Work required: Retype the data below, every word of it, exactly.

Dataset section:
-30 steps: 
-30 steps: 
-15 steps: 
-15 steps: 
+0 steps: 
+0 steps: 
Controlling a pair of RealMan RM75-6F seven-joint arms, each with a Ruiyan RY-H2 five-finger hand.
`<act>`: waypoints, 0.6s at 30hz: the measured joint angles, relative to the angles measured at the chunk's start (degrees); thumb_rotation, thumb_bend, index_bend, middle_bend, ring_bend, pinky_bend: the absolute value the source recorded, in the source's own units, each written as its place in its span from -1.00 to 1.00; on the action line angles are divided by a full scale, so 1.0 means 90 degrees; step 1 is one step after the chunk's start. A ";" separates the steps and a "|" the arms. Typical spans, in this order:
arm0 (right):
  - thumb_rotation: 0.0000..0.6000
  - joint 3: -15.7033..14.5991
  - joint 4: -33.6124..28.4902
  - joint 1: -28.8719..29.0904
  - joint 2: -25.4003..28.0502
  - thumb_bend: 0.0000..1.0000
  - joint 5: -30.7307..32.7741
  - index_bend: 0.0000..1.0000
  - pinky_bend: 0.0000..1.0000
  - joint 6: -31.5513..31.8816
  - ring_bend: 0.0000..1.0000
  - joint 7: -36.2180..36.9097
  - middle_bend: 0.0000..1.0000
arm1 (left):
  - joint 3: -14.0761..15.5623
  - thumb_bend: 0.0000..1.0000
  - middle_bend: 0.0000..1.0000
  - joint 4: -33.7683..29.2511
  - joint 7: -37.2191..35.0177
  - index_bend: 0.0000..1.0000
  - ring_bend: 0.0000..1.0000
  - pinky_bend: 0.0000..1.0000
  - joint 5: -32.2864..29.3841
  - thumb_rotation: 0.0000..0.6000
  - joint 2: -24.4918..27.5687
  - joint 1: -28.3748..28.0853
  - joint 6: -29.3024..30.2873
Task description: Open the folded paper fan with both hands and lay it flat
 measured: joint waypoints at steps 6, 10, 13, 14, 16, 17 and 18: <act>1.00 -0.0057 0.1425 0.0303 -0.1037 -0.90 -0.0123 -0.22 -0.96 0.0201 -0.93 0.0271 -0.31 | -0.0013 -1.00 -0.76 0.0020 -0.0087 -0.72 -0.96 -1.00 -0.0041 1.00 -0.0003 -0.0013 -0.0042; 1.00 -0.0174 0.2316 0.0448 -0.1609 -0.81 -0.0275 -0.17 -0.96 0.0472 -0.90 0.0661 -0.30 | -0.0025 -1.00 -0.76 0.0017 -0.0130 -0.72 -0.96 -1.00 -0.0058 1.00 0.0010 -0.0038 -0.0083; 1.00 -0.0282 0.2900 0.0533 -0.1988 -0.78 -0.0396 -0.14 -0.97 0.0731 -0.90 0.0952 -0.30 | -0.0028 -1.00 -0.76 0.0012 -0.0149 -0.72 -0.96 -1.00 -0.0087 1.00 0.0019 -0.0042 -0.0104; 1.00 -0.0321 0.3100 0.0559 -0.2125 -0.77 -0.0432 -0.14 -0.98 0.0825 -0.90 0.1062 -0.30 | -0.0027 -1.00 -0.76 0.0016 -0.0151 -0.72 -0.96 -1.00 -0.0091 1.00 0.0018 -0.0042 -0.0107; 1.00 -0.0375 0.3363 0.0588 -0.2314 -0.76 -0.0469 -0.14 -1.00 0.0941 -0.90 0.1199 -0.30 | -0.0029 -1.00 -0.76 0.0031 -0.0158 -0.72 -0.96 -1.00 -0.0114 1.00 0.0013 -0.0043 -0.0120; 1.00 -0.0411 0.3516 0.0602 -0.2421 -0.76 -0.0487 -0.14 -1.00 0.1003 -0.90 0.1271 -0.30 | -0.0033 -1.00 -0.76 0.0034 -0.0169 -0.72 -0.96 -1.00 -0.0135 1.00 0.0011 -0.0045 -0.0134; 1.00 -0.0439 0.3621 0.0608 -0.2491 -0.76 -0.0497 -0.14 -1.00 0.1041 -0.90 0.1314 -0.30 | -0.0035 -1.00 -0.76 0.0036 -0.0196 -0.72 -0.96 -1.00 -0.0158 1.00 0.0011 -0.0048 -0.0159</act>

Answer below:
-30 steps: 
-30 steps: 
-15 steps: 
-15 steps: 
+0 steps: 
+0 steps: 
Controlling a pair of RealMan RM75-6F seven-joint arms, each with a Ruiyan RY-H2 five-finger hand.
`<act>`: waypoints, 0.6s at 30hz: the measured joint angles, relative to the angles measured at the chunk's start (degrees); thumb_rotation, thumb_bend, index_bend, middle_bend, ring_bend, pinky_bend: the absolute value the source recorded, in the source's own units, each written as its place in its span from -1.00 to 1.00; on the action line angles are divided by a full scale, so 1.0 means 90 degrees; step 1 is one step after the chunk's start. A ";" separates the steps and a "|" the arms. Typical spans, in this order:
arm0 (right):
  - thumb_rotation: 0.0000..0.6000
  - joint 3: -15.7033..14.5991
  - joint 4: -33.6124..28.4902
  - joint 1: -28.8719..29.0904
  - joint 2: -25.4003..28.0502
  - thumb_bend: 0.0000..1.0000
  - joint 5: -30.7307..32.7741
  - index_bend: 0.0000..1.0000
  - pinky_bend: 0.0000..1.0000
  - joint 6: -31.5513..31.8816
  - ring_bend: 0.0000..1.0000
  - joint 7: -36.2180..36.9097
  - middle_bend: 0.0000..1.0000
arm1 (left):
  - joint 3: -14.0761..15.5623
  - thumb_bend: 0.0000..1.0000
  - middle_bend: 0.0000..1.0000
  - joint 4: -33.7683..29.2511
  - joint 7: -37.2191..35.0177
  - index_bend: 0.0000..1.0000
  - ring_bend: 0.0000..1.0000
  - pinky_bend: 0.0000..1.0000
  - joint 5: -32.2864..29.3841
  - thumb_rotation: 0.0000..0.6000
  - joint 2: -24.4918..27.5687
  - joint 1: -28.3748..28.0853
  - joint 6: -29.3024..30.2873
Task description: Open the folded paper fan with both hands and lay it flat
 measured: joint waypoints at steps 6, 10, 13, 14, 16, 17 and 18: <act>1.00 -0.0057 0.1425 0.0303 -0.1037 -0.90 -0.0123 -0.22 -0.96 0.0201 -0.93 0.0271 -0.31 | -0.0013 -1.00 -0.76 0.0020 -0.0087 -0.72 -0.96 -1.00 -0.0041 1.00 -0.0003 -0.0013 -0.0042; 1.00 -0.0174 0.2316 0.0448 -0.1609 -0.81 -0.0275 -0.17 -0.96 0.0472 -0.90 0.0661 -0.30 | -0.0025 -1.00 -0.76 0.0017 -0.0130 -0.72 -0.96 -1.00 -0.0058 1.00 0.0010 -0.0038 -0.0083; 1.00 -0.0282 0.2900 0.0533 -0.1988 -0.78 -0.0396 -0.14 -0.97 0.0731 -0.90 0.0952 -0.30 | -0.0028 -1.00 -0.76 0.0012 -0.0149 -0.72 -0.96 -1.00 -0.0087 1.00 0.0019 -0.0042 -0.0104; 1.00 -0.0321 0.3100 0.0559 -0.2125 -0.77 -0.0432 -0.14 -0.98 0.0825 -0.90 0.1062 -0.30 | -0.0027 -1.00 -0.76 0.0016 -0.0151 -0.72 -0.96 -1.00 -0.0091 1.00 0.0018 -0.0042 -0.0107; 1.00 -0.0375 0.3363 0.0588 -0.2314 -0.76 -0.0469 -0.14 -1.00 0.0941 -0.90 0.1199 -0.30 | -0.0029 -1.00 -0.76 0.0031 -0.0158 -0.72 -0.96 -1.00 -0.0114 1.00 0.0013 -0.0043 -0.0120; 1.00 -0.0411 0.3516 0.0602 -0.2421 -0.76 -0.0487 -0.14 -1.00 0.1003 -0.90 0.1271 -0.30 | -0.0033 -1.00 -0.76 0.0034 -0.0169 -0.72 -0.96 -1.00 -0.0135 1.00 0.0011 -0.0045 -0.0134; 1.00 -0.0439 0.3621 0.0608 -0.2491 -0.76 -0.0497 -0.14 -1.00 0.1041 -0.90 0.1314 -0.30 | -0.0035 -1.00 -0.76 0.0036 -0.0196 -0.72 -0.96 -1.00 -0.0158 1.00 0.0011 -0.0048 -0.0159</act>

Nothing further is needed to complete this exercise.